Task requirements → When the line containing "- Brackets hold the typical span" appears in the data below, begin copying there and stop only after the line containing "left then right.".

━━━━━━

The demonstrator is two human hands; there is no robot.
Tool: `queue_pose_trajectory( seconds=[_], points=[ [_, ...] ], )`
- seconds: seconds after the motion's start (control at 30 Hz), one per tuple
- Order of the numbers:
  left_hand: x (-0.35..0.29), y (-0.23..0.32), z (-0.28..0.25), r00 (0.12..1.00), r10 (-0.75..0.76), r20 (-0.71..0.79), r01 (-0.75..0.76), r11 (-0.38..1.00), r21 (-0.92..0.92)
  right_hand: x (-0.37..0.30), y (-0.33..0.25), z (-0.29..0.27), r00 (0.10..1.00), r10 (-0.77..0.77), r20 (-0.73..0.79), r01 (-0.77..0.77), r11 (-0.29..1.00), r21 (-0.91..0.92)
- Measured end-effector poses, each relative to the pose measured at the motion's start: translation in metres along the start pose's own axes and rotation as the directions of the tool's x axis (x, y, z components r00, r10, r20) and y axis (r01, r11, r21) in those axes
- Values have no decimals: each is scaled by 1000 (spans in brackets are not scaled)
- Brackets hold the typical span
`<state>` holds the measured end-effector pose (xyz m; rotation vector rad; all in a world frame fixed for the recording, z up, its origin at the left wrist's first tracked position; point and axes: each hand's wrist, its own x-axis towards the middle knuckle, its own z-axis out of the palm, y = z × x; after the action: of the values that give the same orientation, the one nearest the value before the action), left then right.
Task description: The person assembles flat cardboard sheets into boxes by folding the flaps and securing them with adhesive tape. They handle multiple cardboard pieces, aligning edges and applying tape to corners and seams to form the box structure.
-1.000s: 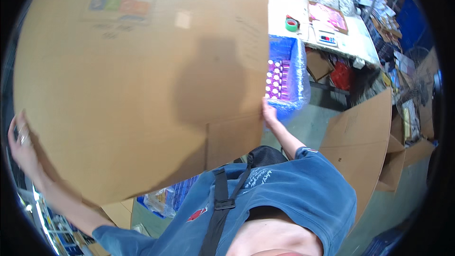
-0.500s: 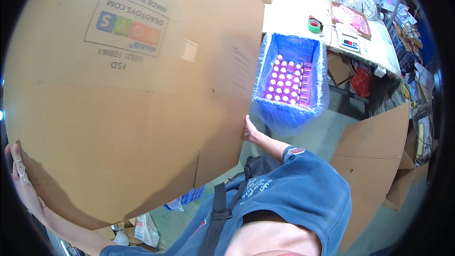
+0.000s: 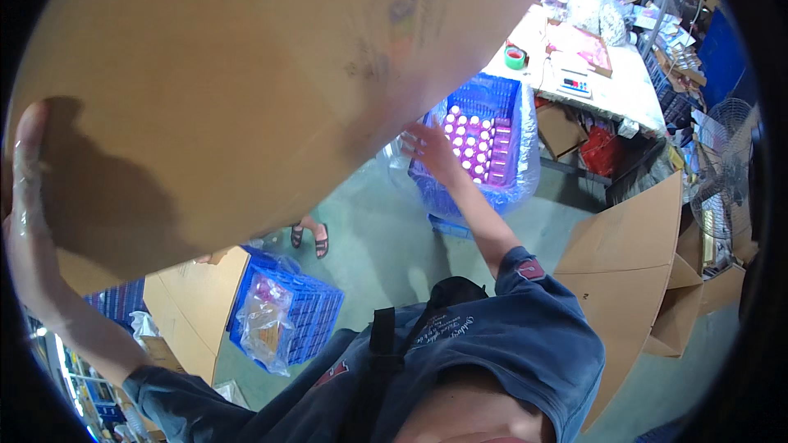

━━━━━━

Solved problem →
- Brackets hold the typical span
`<state>` holds the measured end-effector pose (xyz m; rotation vector rad; all in a world frame fixed for the recording, z up, its origin at the left wrist's first tracked position; point and axes: each hand's wrist, its own x-axis towards the middle knuckle, its own z-axis out of the palm, y = z × x; after the action: of the values that give the same orientation, the one nearest the value before the action), left then right.

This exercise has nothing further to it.